Transformative theories of money in the era of climate change.

Karin Schönpflug

Calls for more “feminist” economic policies have intensified since the financial crisis and even more so since the COVID-19 pandemic has exposed the significance and precarity of reproduction and care in jobs and household activities (that still remain largely invisible in national GDP accounting). The re-design of money as a structuring economic and socio-political institution is usually absent from these agendas. This project, therefore, offers a systematic critique of the institution of money from a queer decolonial feminist economics perspective, and furthermore investigates transformative, care-based, future-oriented, and environmentally sustainable constructions of money. The interdisciplinary approaches needed to tackle this project combine a feminist economics perspective (itself a transdisciplinary project of gender studies and economics), ecofeminism (combining ecology and feminism), a biophysical approach (combining neoclassical economics and physics), economic anthropology, sociology, and cultural studies, history of economic thought and political science perspectives on money. With these approaches, the project discusses money’s origins, functions, and shortcomings. It critiques and expands the notion of money as a social compact (initiated by contract theorists and solidified in overlapping generations modelling of neoclassic economics), links it with considerations of social and economic values, and finally, estimations of ethical versus descriptive considerations associated with intertemporal carbon discounting, one of the most important issues facing current climate policy. Considering that the practices of (current) monetary policy are closely linked to monetary theory, this project further on explores the logics of intergovernmental and central banking institutions from a perspective of future-oriented policy making. Financing, distribution, and steering effects of monetary policy in today’s poly-crisis world are explored and complemented by visions of care-based monetary policies designed for a sustainable future.

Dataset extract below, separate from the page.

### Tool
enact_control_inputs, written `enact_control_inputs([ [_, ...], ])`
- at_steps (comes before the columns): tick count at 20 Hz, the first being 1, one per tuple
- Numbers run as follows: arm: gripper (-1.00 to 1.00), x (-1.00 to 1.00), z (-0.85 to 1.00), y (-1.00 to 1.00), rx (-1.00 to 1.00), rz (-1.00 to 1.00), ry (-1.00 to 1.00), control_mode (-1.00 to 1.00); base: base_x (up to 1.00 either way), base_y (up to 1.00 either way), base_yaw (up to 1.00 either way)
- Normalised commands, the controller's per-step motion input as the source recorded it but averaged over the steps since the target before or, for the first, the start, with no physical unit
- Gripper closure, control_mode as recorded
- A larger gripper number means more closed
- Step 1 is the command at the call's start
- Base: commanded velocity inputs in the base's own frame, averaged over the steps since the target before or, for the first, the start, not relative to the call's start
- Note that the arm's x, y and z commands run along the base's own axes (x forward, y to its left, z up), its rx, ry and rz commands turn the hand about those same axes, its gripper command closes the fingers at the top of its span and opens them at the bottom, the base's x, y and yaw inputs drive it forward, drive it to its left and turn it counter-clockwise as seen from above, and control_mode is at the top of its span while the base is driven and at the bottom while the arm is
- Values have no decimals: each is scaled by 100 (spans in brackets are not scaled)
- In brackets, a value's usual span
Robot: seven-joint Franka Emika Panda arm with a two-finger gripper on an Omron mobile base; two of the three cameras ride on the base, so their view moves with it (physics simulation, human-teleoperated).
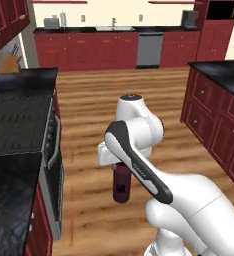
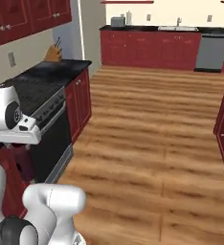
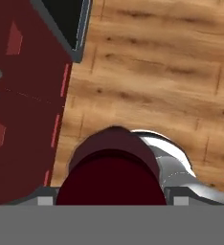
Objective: There is a wine glass and glass cup on the dining counter. Place the wine bottle next to the wine glass and the juice bottle next to the glass cup.
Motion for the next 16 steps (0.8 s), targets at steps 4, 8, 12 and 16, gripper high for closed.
enact_control_inputs([
  [4, 100, 0, 0, 0, 0, 0, 0, 100, 0, 0, -100],
  [8, 100, 0, 0, 0, 0, 0, 0, 100, 0, 0, -100],
  [12, 100, 0, 0, 0, 0, 0, 0, 100, 0, 0, -100],
  [16, 100, 0, 0, 0, 0, 0, 0, 100, 0, 1, -100],
])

Cities for Seven Generations: Recognizing, Reconciling, and Reimagining our past, present, and future in Canadian urban centers.

Lisa Ditschun

How do we make our cities better? A Google search will return 2.6 billion results in half a second. A scan of those results reveals multiple ‘top 10’ lists—maybe an article on how to revitalize Main Street. These solutions lack systems-level interventions, which this research proposes is necessary to move beyond ‘top 10’ solutions that merely add a façade over inequitable systems and policy, and over infrastructure and resource-usage that damages our earth. This research focuses on disrupting how the interrelations of culture, race, gender, economics, and politics affect the level of benefit someone experiences in a system (e.g., city policy) and aims to challenge assumptions inherent in existing systems.

The current juncture of global social, economic, and environmental crises offers a unique opportunity to rethink how we live and reconsider our urban centers’ design. Previously, I reimagined a city block in Vancouver, designing a carbon-neutral women’s shelter and social enterprise that shared economic resources, social supports and ‘green’ energy with an adjacent Longhouse. My current PhD research imagines the impact of this synergy at a city-wide scale—What if buildings included free social purpose space? What if adjacent structures shared green energy infrastructure? What if…?

This research will co-create a decision framework enmeshed within Indigenous worldviews to offer a way to reimagine our cities. This framework (“Cities for Seven Generations Model”) is based on four key social and worldview concepts: place, language, governance, and social cohesion. This research will focus on commonalities across multiple worldviews, and research alongside urban Indigenous communities to co-design localized adaptations. The Cities for Seven Generations Model prioritizes Indigenous worldviews and ways of knowing while being compatible with Western ones. It will inform cooperative, culturally-appropriate, and diverse approaches towards equitable decision-making in city planning, governance, policy, and resource allocation.